§ **Task statement**
Only the lines below from the one containing "(456, 470): 0.28" to the one containing "The room's upward direction in" should be repeated, both included and unchanged.

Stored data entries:
Content starts

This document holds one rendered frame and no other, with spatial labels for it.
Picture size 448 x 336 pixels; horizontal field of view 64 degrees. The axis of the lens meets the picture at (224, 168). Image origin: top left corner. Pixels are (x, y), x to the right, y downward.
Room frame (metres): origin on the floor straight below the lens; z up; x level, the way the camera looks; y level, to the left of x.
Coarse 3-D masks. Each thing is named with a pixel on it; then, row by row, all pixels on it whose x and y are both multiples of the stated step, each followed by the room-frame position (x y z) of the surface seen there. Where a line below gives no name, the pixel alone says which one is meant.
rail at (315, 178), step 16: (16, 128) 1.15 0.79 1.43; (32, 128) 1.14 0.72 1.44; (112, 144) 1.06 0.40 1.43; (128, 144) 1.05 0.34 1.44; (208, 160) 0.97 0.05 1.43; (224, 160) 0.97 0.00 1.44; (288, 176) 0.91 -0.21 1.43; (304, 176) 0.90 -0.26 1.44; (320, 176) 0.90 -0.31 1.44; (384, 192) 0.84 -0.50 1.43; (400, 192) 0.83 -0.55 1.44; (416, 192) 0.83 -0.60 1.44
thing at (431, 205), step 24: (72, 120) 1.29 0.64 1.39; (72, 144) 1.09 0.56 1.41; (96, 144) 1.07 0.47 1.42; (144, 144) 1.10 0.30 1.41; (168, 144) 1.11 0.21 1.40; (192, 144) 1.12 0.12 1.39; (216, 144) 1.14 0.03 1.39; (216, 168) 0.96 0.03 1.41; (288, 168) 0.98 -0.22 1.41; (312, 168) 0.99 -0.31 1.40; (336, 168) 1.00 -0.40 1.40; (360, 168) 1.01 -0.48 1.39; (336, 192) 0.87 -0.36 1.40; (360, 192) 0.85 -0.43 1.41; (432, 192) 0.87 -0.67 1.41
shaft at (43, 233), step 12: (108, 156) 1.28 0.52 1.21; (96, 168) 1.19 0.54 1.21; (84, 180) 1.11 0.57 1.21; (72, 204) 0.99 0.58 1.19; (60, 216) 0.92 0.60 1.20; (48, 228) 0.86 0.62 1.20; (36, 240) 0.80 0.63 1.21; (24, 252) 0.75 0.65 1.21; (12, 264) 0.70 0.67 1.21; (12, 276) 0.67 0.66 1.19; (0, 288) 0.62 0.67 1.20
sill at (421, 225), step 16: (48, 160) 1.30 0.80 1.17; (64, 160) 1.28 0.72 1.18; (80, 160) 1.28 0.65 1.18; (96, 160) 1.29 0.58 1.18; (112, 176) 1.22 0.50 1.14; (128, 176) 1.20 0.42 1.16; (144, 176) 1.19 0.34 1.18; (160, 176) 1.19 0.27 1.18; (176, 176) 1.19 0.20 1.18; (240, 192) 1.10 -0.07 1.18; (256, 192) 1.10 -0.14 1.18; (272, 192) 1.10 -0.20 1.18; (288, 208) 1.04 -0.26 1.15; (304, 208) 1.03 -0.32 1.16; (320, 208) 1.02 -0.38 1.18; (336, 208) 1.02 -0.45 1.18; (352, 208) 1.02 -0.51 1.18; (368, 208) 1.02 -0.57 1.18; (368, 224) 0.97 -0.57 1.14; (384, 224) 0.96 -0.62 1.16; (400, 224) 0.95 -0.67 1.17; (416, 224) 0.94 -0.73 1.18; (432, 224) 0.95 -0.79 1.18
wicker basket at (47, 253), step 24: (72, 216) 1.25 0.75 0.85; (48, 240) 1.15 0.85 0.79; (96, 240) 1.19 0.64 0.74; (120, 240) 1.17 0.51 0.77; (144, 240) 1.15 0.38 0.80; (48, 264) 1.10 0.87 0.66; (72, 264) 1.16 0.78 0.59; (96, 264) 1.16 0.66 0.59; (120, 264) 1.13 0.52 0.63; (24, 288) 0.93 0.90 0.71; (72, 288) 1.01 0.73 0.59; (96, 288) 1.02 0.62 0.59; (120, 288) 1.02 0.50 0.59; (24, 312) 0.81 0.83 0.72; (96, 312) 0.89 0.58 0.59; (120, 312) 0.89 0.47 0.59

Content ends
Content starts

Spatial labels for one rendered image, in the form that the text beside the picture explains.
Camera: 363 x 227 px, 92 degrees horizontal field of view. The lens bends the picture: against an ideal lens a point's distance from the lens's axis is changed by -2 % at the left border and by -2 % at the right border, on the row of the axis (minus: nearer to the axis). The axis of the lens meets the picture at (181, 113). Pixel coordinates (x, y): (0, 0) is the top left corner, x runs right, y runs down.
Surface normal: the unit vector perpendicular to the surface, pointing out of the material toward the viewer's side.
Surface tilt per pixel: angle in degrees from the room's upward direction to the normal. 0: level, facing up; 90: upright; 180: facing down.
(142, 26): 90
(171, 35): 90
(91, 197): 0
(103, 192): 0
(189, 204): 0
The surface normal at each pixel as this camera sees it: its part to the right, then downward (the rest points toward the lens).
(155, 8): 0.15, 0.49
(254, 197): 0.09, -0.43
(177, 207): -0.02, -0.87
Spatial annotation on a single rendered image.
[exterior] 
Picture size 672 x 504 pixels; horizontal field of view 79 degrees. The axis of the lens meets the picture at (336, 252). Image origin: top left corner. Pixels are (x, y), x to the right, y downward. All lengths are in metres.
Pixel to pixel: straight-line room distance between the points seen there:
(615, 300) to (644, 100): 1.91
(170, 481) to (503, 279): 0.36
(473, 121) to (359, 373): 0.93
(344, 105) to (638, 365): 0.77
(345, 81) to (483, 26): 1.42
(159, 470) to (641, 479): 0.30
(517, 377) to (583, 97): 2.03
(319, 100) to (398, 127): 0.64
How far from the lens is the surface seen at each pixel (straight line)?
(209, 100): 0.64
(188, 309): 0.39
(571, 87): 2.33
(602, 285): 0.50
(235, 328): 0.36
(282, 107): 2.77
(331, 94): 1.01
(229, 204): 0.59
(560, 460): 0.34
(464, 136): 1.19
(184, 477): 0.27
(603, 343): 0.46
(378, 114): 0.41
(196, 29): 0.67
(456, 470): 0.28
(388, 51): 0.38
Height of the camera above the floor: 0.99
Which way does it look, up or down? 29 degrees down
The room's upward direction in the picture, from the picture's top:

Content ends

§ **Answer to this problem**
(456, 470): 0.28
(388, 51): 0.38
Height of the camera above the floor: 0.99
Which way does it look, up or down? 29 degrees down
The room's upward direction in the picture, from the picture's top:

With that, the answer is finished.